外務省報償費情報公開訴訟第14回口頭弁論・傍聴記
 第14回口頭弁論は2月18日(水)11時30分から東京地裁606号法廷で行われた。

出席者
原告側:高橋、羽倉、土橋、谷合の4弁護士
被告側:法務省、外務省情報公開室など6名
傍聴席:原告側、被告側それぞれ数名

 今回の口頭弁論は、直前の2月10日に情報公開審査会が、報償費不開示への異議申立てについて、一部の開示を求める答申(別ページの2・10答申コメントを参照)を出したため、どのような展開になるか注目されるものとなった。
 冒頭に裁判長は原告・被告それぞれに対し、提出した準備書面の記載どおりに陳述することを確認した。
 原告が1月に提出した準備書面(7)は、昨年12月に情報公開請求で開示を受けた「在外公館交流諸費」の支払証拠書類を詳細に点検して、この費目による支出は、相手先・使用目的から見て情報収集や外交工作のためのものであるが、諸活動がかなりの程度まで開示されていること、それとの対比で、「報償費」の全面不開示は不当であることを主張した。
 被告の2月18日付の準備書面(9)は、従来の主張の繰り返しであるが、「不開示情報の独立一体性」論の論拠として昨年9月以後の3件の判例を引用した。また「在外公館交流諸費」は「報償費」とは目的性格が異なるもので、その開示状況は「報償費」不開示該当性を否定する論拠にならないとした。
 被告は情報公開審査会の答申を受け、準備書面(10)も提出し、審査会の答申を重く受け止め、指摘を受けた5類型について開示を行う所存であるとした。
 裁判長は、「被告が一部について開示を行うことになり、範囲・テーマが絞り込まれる。
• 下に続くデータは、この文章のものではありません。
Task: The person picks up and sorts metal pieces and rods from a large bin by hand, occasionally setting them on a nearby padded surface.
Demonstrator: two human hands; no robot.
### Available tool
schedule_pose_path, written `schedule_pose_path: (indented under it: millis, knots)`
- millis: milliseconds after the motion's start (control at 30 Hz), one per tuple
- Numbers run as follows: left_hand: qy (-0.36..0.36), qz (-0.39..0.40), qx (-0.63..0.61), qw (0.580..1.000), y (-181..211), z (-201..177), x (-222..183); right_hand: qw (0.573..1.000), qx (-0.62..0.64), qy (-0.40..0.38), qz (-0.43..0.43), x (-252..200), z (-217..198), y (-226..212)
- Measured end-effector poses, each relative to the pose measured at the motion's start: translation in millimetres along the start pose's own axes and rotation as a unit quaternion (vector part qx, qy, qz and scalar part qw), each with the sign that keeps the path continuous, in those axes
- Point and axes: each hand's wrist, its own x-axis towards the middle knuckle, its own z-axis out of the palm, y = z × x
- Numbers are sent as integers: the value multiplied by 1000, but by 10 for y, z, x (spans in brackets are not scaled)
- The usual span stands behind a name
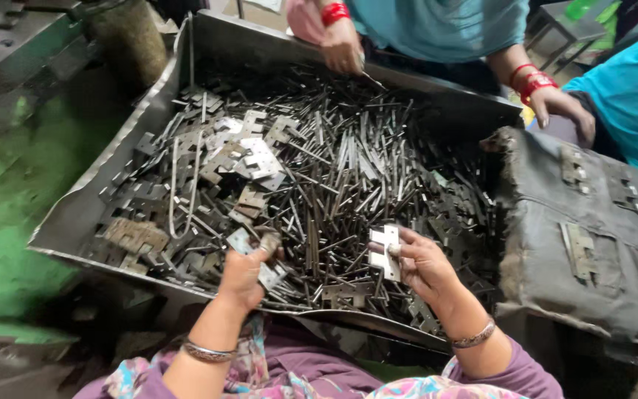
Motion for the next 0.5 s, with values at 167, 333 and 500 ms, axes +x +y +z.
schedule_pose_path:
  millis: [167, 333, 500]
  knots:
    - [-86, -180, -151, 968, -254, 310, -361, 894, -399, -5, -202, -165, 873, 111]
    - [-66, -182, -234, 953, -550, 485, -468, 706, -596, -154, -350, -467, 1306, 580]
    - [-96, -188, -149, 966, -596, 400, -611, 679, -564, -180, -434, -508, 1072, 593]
残ったものについて議論をしてもらう。」として、被告に「主張を整え、整理した書面を提出すること、またそれ以前に開示できる文書の開示を実施すること」を指示した。
 原告の「交流諸費」についての主張に対して、被告は事実関係の認否も反論もしないと回答した。

次回口頭弁論:2004年4月28日(水)午前11時、606号法廷

コメント

1.「交流諸費」による会食は、被告は「交流のためで、公にしたとしても基本的には支障を来たさない活動に用いる」と主張する。しかし相手の所属機関はかなり開示されていて、任地国の政府機関・調査研究機関が多いことがわかり、役職・氏名はほとんど墨塗りである。目的もテーマの多くは墨塗りされているが、「情報収集」「意見交換」などの部分は墨塗りされていない。これらから、相手・目的は「報償費」の相手・目的とかなり同一であると言え、また公にして支障がないどころか、情報公開法5条3号・6号を根拠にして墨塗りをしているという点でも「報償費」と目的・性格の同一性は明らかである。被告の「性格が根本的に異なる」というだけの反論では説得力がなく、説明責任も果たせていない。

 2.被告が判例を引いて主張する「不開示情報の独立一体性」論を、情報公開審査会の2月10日の答申は、部分開示を求めることによって採用しなかったことになる。その他の複数の答申でも審査会は「不開示部分は最小限の範囲に限るべき」ことを求めている。この考え方が情報公開の正しいありかたであろう。